*RECORDS FOR THIS EXERCISE*:

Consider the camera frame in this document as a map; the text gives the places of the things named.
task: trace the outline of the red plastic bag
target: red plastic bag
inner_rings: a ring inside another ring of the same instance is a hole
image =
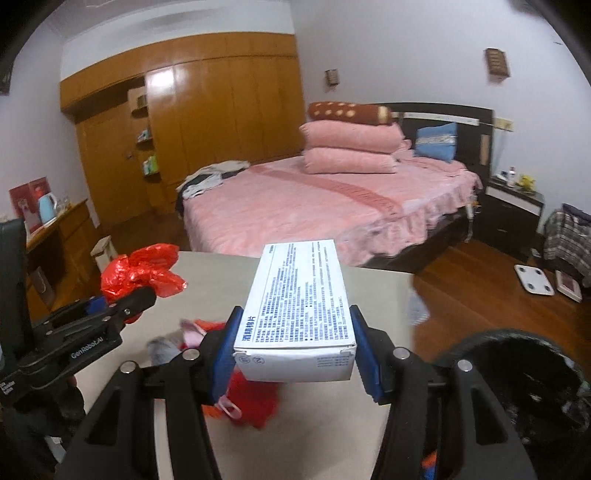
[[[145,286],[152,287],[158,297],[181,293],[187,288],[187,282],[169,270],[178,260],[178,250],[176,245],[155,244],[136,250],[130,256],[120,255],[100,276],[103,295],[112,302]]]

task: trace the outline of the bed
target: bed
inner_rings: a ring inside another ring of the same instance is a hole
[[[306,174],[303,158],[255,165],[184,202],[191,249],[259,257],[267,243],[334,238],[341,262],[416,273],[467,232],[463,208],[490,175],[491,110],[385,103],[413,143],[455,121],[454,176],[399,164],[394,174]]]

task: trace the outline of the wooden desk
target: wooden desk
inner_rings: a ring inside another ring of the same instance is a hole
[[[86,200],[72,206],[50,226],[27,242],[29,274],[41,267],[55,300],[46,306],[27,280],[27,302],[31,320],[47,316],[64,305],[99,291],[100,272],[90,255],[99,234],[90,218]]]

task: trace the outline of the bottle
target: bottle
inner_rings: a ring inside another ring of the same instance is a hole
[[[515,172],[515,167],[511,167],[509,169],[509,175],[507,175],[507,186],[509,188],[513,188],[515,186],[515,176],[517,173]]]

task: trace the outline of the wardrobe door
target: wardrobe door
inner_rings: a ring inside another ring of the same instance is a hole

--

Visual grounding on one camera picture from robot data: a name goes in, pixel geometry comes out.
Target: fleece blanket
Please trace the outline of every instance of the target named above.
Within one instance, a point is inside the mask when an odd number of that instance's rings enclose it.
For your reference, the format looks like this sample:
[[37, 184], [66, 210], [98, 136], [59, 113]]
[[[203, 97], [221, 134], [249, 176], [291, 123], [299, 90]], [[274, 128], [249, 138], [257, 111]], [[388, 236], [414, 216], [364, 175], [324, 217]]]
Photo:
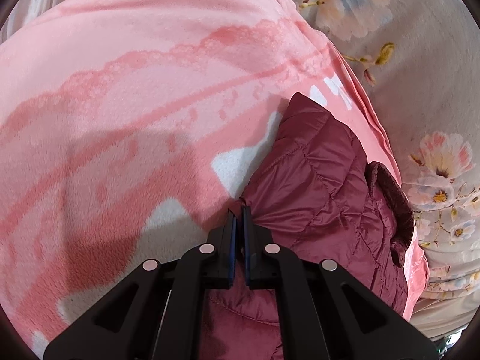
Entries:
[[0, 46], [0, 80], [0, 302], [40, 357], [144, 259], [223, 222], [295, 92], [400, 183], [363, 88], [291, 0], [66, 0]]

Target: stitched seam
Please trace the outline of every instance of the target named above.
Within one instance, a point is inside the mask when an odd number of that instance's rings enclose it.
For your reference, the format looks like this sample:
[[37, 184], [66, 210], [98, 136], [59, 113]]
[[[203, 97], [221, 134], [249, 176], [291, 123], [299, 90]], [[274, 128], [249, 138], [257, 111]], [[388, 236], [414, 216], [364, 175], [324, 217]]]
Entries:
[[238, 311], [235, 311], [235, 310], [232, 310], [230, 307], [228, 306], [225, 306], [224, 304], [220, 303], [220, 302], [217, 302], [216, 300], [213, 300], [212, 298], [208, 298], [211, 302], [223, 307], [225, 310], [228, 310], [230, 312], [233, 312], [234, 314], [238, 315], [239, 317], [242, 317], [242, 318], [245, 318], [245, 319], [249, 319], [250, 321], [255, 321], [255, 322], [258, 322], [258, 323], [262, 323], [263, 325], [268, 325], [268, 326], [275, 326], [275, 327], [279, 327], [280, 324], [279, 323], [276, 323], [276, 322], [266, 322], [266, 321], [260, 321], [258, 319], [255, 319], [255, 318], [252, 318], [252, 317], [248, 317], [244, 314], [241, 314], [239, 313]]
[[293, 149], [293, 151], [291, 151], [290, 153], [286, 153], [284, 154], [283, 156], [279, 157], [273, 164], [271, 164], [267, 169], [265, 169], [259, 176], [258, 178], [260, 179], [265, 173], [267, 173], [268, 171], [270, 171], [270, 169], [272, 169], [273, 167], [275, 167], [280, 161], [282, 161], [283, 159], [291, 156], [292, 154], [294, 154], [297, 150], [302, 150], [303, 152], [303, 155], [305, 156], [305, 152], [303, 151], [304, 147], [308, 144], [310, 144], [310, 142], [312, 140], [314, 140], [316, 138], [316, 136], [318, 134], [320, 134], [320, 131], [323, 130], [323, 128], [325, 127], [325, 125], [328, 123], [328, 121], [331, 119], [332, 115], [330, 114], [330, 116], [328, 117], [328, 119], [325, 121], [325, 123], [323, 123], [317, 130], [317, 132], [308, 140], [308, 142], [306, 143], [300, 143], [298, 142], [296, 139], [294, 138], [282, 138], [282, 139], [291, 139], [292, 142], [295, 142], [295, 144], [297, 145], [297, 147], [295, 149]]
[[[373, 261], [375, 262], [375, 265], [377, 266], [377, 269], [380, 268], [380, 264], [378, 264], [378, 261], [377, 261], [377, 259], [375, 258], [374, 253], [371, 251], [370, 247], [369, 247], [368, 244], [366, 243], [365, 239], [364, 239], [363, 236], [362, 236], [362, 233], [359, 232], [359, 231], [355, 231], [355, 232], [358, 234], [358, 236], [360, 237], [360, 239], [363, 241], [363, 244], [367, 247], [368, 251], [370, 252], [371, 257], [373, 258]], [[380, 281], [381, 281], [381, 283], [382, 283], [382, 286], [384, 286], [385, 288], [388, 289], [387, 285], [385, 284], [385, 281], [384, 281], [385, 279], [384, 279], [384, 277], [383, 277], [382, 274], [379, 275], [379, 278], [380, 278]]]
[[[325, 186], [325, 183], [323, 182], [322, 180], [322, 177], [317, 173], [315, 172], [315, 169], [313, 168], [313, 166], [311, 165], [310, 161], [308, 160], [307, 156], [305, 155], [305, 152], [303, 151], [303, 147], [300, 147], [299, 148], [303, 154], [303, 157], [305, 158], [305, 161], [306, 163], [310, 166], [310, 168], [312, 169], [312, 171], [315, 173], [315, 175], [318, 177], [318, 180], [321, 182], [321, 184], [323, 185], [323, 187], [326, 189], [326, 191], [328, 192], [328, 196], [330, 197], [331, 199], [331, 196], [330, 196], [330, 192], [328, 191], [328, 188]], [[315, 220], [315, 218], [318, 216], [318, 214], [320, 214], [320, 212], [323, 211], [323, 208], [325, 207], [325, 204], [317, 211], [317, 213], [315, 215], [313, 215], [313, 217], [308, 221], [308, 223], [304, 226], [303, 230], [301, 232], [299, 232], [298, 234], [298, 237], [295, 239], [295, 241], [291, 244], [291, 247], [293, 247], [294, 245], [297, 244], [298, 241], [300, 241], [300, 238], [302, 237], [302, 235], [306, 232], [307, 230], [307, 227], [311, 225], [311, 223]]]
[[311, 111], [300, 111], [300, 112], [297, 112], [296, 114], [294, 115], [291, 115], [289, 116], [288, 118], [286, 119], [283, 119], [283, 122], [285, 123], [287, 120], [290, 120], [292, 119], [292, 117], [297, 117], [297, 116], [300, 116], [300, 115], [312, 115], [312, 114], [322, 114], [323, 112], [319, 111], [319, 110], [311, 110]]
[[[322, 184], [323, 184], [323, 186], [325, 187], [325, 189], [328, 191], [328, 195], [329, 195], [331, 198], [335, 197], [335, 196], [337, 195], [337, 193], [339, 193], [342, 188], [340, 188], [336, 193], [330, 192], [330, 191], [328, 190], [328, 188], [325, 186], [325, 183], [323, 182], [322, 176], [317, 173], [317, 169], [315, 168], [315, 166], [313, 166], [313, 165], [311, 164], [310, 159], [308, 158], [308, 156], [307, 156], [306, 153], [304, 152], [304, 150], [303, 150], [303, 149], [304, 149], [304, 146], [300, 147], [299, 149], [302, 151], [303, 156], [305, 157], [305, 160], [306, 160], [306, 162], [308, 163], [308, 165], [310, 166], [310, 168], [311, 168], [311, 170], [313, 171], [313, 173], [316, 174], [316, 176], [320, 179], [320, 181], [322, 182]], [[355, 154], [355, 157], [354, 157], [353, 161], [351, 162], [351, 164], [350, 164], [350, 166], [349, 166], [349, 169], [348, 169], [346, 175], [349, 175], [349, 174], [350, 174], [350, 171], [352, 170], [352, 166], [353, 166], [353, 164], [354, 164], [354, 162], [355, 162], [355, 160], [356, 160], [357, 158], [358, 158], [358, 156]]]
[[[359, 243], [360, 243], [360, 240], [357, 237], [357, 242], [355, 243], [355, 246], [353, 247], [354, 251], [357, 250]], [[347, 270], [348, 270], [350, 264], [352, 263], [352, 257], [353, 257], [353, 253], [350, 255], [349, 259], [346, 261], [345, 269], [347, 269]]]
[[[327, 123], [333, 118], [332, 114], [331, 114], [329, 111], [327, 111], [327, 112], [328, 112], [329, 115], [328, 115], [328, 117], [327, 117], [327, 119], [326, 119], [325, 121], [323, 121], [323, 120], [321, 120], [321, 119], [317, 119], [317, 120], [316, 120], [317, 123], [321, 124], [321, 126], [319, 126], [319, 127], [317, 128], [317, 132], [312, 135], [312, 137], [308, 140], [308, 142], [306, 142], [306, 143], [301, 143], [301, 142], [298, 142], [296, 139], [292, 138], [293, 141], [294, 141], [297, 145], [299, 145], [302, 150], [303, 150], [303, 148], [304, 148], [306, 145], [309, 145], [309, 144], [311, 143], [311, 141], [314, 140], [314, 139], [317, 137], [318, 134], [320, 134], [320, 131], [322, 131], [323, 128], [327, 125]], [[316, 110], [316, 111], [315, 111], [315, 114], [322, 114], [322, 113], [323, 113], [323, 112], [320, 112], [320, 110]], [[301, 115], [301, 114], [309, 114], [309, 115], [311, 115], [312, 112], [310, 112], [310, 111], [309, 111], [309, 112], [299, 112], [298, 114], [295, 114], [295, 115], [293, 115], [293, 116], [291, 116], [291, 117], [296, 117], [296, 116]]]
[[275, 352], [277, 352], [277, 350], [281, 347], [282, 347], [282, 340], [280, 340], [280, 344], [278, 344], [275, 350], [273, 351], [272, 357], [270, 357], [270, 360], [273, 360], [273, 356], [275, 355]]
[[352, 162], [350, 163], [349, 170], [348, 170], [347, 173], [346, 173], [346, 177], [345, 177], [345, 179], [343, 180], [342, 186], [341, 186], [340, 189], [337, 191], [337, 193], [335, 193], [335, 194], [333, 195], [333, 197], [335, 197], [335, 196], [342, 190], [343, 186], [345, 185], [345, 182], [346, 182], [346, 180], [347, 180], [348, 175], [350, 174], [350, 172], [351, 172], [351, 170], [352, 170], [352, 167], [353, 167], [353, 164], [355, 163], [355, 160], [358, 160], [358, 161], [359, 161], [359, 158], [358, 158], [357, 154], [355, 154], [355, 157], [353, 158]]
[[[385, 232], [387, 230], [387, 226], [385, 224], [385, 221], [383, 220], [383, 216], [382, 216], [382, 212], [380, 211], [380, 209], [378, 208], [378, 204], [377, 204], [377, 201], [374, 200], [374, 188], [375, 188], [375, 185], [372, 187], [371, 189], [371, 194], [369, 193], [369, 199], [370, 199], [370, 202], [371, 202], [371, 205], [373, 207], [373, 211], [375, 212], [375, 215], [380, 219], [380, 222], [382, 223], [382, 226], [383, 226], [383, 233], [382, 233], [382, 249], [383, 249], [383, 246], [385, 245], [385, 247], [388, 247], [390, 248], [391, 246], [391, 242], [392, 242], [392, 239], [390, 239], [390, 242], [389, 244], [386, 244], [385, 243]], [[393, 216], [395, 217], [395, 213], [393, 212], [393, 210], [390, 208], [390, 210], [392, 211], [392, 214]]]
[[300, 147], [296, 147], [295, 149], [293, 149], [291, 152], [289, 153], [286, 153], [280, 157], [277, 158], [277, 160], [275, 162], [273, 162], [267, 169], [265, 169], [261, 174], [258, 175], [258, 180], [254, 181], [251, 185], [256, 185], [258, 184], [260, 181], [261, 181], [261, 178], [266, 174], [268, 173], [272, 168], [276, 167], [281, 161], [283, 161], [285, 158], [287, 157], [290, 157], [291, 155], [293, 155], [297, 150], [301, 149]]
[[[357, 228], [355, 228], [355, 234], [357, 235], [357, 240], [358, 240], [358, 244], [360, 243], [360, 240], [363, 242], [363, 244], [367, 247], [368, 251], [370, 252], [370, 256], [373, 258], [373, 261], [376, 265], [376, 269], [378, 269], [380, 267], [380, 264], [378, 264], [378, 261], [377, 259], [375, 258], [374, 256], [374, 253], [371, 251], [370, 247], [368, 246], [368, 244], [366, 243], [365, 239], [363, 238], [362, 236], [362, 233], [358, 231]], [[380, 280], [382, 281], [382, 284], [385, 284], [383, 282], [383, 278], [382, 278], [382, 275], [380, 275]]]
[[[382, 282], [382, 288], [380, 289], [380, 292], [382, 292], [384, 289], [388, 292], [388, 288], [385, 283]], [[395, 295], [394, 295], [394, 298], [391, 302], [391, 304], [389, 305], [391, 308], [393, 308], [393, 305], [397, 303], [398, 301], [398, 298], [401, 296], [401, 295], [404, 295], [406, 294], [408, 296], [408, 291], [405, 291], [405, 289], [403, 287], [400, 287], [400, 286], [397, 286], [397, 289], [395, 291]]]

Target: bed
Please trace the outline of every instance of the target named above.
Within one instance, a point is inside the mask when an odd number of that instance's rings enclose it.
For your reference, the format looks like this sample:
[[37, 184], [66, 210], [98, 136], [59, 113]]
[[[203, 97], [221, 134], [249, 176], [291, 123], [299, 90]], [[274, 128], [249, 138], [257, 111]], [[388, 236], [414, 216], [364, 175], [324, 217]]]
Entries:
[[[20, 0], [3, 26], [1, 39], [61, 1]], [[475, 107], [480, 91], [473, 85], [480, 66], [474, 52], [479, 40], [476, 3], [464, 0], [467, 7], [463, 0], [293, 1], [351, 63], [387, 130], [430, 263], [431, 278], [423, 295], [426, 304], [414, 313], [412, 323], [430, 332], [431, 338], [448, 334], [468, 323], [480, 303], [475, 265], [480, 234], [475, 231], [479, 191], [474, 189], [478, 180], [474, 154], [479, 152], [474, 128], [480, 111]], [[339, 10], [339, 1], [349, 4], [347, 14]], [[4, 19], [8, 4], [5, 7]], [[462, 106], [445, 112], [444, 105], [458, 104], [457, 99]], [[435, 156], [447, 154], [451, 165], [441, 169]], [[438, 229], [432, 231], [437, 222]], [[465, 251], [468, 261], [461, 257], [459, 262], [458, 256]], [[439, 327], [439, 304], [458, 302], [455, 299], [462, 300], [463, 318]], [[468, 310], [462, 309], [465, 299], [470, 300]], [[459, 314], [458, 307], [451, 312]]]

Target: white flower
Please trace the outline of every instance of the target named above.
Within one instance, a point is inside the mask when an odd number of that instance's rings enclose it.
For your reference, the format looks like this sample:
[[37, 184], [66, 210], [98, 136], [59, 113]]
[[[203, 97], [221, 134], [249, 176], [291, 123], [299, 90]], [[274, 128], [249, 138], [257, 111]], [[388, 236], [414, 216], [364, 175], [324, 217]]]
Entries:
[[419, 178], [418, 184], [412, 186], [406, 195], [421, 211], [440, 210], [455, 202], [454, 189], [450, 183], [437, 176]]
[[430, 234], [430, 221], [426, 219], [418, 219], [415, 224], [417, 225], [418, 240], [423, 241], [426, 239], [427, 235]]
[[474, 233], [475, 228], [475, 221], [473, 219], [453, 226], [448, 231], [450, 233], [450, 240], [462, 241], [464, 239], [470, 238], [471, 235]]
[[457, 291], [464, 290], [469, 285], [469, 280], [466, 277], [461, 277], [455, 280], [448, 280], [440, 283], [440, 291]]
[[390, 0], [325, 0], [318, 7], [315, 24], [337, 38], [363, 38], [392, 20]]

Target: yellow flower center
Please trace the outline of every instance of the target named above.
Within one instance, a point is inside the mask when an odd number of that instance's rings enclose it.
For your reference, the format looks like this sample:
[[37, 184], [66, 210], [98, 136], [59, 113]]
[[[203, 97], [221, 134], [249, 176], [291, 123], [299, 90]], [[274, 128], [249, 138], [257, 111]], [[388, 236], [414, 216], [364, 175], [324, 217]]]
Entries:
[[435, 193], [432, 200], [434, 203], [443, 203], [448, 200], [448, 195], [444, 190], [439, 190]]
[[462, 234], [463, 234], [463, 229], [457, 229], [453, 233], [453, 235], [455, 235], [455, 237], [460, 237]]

...

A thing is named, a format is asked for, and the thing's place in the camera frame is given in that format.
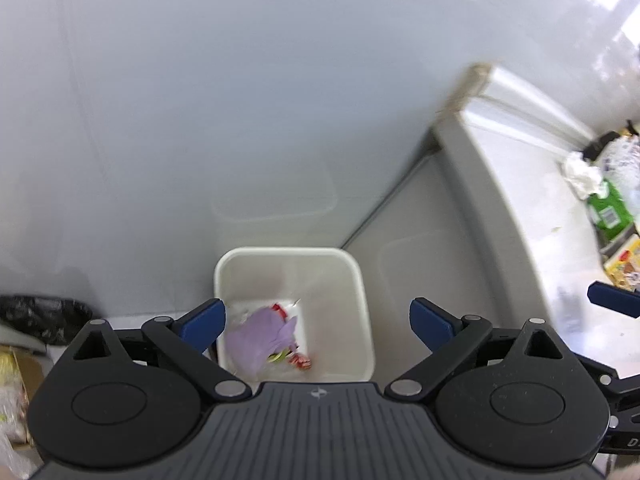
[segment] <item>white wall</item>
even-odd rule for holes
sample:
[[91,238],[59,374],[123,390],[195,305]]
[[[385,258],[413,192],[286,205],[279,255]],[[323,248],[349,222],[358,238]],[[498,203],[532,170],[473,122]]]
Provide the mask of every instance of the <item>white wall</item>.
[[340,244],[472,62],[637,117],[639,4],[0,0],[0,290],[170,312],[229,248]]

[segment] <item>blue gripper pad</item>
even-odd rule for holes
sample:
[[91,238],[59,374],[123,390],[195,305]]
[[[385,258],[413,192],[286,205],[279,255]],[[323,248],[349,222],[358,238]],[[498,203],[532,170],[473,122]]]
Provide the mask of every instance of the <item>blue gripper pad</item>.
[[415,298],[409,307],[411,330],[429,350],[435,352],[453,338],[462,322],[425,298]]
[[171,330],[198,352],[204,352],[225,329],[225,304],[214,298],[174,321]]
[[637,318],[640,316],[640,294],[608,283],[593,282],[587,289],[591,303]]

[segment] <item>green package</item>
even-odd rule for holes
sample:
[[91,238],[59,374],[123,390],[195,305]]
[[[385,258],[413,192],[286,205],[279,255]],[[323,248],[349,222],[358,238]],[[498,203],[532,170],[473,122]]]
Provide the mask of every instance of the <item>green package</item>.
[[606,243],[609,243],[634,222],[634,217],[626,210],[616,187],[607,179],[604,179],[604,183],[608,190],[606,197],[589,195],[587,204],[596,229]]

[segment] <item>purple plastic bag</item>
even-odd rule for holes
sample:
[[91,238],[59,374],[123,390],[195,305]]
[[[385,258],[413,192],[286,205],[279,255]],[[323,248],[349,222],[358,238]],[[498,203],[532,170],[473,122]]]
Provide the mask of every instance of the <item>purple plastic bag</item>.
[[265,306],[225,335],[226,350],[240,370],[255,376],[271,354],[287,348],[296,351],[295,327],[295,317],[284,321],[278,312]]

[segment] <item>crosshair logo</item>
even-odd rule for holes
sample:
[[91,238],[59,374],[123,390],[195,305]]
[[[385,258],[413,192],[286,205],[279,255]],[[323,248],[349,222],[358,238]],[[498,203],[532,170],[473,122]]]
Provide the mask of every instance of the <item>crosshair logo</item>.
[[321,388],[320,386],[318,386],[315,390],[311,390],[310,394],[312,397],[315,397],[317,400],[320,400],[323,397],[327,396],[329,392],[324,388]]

*REQUIRED ACTION*:
Find the word "bottle" in the records and pull out each line that has it.

*ANSWER BELOW*:
task: trace the outline of the bottle
target: bottle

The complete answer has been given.